Chinese Space Science and Technology ›› 2025, Vol. 45 ›› Issue (5): 22-32.doi: 10.16708/j.cnki.1000-758X.2025.0073

Previous Articles     Next Articles

Knowledge-constrained deep learning model for predicting astrochemical reactions

ZHANG Yanan,YANG Peilun,WANG Jiawei*,BU Haili,DUAN Manni,QUAN Donghui   

  1. Research Center for Astronomical Computing, Zhejiang Lab,Hangzhou 311100, China
  • Received:2025-03-21 Revision received:2025-05-22 Accepted:2025-05-30 Online:2025-09-17 Published:2025-10-01

Abstract: In astrochemical research, analyzing the evolutionary processes of species within astrophysical regions requires reconstructing their reaction pathways under dynamic physical conditions. This process heavily relies on an accurate and comprehensive astrochemical reaction network. Traditional methods for constructing such networks primarily depend on expert knowledge and experimental validation to identify chemical reactions between species, which entails high time and computational costs.
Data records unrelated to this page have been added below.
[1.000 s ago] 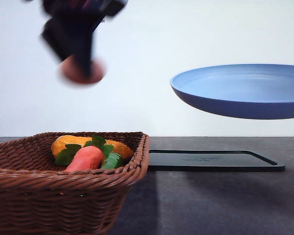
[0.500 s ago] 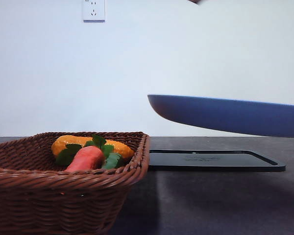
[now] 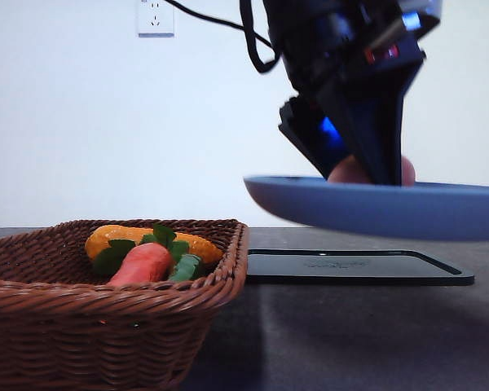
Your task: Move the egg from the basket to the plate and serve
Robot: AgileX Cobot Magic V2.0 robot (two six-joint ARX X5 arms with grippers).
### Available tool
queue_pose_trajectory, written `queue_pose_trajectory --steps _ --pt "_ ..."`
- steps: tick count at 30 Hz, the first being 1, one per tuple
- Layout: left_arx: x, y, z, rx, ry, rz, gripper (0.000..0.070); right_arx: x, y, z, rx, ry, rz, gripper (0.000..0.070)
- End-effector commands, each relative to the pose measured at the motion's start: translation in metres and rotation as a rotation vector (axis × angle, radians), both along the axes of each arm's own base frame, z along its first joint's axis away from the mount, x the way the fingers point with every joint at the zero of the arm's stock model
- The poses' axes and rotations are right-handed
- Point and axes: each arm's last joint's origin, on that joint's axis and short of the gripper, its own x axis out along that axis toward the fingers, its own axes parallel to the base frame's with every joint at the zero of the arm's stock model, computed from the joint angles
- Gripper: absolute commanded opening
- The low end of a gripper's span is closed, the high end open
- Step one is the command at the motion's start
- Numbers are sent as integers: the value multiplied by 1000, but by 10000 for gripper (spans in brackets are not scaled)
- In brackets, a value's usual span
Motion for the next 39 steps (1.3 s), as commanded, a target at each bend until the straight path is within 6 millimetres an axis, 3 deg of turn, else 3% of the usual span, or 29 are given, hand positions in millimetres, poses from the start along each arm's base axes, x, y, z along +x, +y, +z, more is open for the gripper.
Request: queue_pose_trajectory --steps 1,6,13,21,30,35,39 --pt "-1 -8 -6 9 -7 -11 153 3 1 5 12 -31 19 0" --pt "-3 -12 -6 -12 -19 -19 253 3 1 5 12 -30 19 0" --pt "-9 -16 -5 -23 -3 15 485 3 1 5 10 -31 20 0" --pt "-13 -8 16 -66 -5 60 463 4 0 4 -31 -29 -9 0" --pt "-15 48 81 -132 -31 168 442 19 -2 0 -75 -4 -26 0" --pt "-21 91 117 -169 -52 242 442 46 -3 1 -91 6 -21 0" --pt "-30 122 145 -236 -91 297 442 79 -4 6 -124 -6 -24 0"
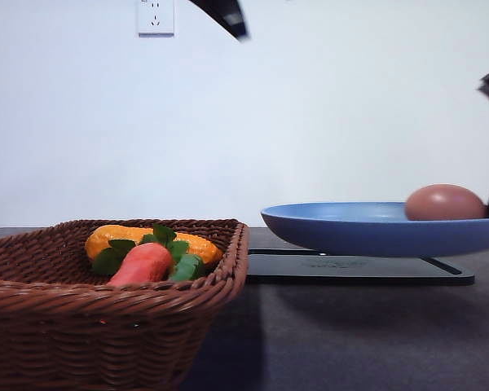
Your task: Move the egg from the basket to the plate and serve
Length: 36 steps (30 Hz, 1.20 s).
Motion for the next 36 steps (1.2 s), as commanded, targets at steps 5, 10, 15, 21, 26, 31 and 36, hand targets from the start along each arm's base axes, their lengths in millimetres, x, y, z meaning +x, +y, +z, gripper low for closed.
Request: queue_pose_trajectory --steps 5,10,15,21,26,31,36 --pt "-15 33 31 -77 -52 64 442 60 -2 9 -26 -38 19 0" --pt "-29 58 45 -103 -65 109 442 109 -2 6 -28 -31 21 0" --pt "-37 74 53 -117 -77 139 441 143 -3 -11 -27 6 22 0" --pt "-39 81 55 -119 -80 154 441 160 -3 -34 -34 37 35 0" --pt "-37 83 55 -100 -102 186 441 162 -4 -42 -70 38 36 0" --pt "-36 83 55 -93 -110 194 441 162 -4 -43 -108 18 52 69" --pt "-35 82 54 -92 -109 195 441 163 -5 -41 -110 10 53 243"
In this context, a deep learningbased predictive method named GraSSCoL-2 is proposed to enable efficient prediction of astrochemical reactions, thereby accelerating the analysis of species evolution.GraSSCoL-2 incorporates a graph encoder, a sequence decoder, and contrastive learning techniques. Trained on existing reaction data, it can effectively predict both forward and reverse reaction pathways among astrochemical species. Evaluated on Chemiverse, a state-of-the-art astrochemical reaction dataset, GraSSCoL-2 achieves Top-1, Top-3, Top-5 and Top-10 accuracies of 81.8%, 91.3%, 92.9% and 93.4%, respectively, for forward reaction prediction, representing relative improvements of 3.5%, 3.6%, 2.9% and 2.5%. For reverse reaction prediction, the corresponding accuracies are 76.2%, 87.6%, 89.9% and 90.5%, with relative gains of 1.9%, 1.8%, 1.8% and 1.2%. Furthermore, experimental results indicate that the combined application of SMILES augmentation and hydrogenation strategies significantly enhances prediction accuracy. Additionally, the proportion of invalid SMILES generated in forward and reverse reaction prediction tasks is 3.0% and 3.9%, respectively, a substantial reduction from 14.2% and 14.6% observed with GraSSCoL. These findings demonstrate that GraSSCoL-2 not only ensures high prediction accuracy but also significantly improves the validity of generated results, further validating its reliability and applicability in astrochemical reaction prediction tasks.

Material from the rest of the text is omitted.